Delivering radiotherapy in 5 days instead of 3 to 5 weeks - this is the new challenge taken up by Gustave Roussy. The Institute now offers women over 60, with localised breast cancer, fewer but equally effective radiotherapy sessions after surgery. This constitutes a first in terms of care and organisation, and was introduced following recommendations from learned radiotherapy societies on how to tackle cancer more effectively in the light of the Covid-19 pandemic.

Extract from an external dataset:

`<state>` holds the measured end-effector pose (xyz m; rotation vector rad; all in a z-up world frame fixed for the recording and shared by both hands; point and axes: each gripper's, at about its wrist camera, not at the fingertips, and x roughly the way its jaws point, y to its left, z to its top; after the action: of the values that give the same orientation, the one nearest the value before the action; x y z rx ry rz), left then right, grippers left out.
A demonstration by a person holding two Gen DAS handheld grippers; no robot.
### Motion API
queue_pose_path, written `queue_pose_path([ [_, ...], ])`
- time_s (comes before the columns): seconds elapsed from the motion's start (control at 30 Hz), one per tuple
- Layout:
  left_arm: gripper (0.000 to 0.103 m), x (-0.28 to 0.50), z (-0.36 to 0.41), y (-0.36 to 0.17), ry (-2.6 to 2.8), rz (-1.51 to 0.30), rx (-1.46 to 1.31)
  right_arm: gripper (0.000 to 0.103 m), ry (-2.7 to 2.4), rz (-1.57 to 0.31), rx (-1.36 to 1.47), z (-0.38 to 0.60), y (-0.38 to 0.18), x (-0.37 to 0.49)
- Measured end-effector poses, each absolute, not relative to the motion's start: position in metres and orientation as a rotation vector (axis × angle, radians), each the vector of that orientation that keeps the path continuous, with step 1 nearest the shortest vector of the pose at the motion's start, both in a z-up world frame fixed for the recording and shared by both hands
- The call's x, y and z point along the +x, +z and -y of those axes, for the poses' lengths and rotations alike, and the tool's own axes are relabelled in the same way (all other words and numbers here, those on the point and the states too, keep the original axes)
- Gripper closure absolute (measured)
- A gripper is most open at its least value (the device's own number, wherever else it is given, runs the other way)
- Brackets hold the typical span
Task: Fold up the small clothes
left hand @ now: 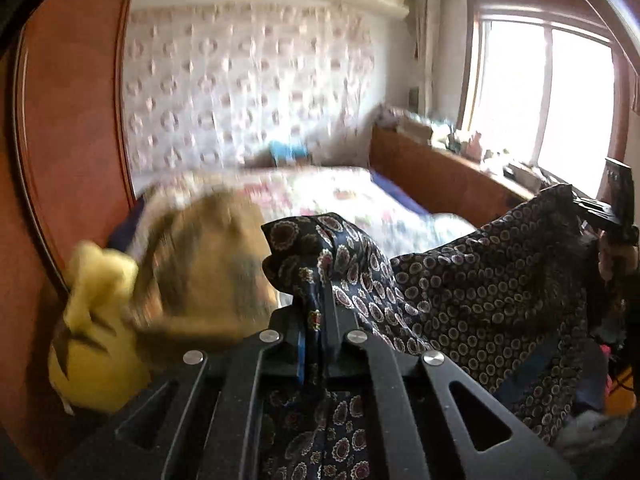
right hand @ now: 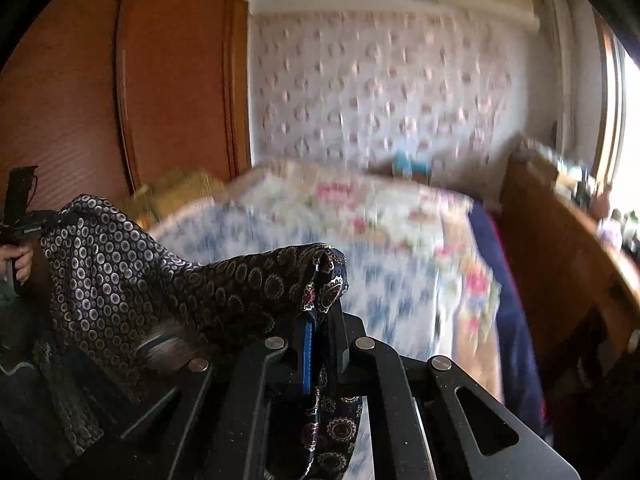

This care pathway is based on new technologies (artificial intelligence, scripted dosimetry, image-guided radiotherapy and controlled breathing) which reduce session preparation time on the one hand and the number of sessions required on the other hand, using hypofractionated and personalised radiotherapy.
Post-surgical radiotherapy is one of the treatment pillars for localised breast cancer following lumpectomy - a conservative surgical technique. It complements surgery by destroying any remaining cancer cells in an attempt to minimise the risk of local recurrence and to boost recovery rates. It is beneficial in the event of disease recurrence and also in terms of survival.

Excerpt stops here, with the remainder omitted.